Commissions by: Lúa Coderch (at the Barcelona Billards Club); Regina Giménez (at the former textile factory Can Trinxet, L’Hospitalet de Llobregat); Lola Lasurt (at the Biblioteca Pública Arús); Robert Llimós (connecting all the participating galleries) and Wilfredo Prieto (at the Mounted Unit of the Barcelona City Police).
The second edition of ‘Compositions’ (see 2015 edition) presented five new city-wide site-responsive commissions in civic and private venues. Each intervention gave texture and specificity by offering moments of intermission, intimacy and bewilderment, highlighting some lesser-known aspects of the city’s cultural heritage and municipal history.

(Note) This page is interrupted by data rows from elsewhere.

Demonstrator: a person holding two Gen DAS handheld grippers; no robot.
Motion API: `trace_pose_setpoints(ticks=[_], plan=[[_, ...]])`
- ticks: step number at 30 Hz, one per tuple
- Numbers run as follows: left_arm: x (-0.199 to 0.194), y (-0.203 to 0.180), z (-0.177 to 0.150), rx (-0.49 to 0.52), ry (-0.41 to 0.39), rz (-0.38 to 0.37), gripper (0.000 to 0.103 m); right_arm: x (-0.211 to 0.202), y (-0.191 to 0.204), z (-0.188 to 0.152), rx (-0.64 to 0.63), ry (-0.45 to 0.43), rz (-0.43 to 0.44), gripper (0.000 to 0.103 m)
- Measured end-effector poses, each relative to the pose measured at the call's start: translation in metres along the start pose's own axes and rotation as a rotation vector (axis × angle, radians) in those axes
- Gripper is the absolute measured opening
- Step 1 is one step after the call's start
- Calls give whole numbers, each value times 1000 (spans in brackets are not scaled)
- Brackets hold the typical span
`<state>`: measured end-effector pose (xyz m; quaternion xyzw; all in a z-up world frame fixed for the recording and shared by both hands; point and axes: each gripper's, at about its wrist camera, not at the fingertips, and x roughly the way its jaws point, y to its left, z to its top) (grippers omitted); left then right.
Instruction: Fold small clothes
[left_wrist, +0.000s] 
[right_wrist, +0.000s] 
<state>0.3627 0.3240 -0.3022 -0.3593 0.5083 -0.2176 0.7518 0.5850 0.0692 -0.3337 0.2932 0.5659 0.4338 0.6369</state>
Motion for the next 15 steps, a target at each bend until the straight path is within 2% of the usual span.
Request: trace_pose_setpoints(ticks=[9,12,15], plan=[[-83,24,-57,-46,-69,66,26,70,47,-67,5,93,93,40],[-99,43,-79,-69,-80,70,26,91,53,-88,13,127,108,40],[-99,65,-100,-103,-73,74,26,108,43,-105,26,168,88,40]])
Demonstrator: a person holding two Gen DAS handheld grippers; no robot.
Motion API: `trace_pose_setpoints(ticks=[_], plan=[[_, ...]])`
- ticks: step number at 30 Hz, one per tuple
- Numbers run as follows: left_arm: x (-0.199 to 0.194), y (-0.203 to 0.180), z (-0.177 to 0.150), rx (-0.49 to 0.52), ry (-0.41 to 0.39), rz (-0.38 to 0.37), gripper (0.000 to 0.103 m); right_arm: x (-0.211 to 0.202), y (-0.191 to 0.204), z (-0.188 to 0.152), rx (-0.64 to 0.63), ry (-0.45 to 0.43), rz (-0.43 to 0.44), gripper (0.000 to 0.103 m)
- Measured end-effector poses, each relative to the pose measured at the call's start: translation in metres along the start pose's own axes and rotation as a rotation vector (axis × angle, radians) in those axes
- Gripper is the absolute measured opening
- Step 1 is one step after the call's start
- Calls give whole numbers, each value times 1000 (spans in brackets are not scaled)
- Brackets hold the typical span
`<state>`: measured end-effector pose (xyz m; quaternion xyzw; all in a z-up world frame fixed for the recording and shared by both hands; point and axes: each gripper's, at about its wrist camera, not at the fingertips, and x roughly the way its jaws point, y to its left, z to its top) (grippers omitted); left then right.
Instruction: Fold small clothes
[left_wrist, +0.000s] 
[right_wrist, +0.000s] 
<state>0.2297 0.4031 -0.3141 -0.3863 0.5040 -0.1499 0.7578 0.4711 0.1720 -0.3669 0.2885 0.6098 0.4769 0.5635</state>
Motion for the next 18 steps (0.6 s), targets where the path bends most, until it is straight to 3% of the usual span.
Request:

Conceived and curated by Latitudes for the second time, each of the projects further explored Barcelona as a rich fabric of the historic and the contemporary, the unfamiliar and the conspicuous. Resisting an overall theme and instead developing from the artists’ responses to the specificity of each site—people as well as places—the five art projects formed a temporary thread linking evocative locations and civic spaces, running parallel to the Barcelona Gallery Weekend’s activities.
Lúa Coderch’s intervention for the programme brings a mysterious and improbable apparition to life in the home of the Club de Billar Barcelona. Beneath the Teatre Coliseum in Gran Vía there is a rainbow. Coderch guides sunlight and a spectrum of colours down into the underground gaming space with a series of precisely positioned mirrors and prisms, as if evoking the mechanics, geometry and artistry involved in billiards. Accompanying the rainbow is a turntable and a transparent vinyl record that can be used to play an audio recording of a female voice. This voice narrates and interprets what can be seen in front of us, and the process that led to its appearance. The title of her intervention, ‘The Rainbow Statement’ (2016), refers to one of the verbal tricks used by fortune-tellers and clairvoyants in “cold reading” an individual’s life or personality. Suggestively nebulous assertions maximise the chance of apparently specific and meaningful paranormal insights hitting the mark. ‘The Rainbow Statement’ is either an experiment of the imagination or a phenomenon of optical science with which Coderch seems to have invented a form of psychic meteorology, or spectral physics.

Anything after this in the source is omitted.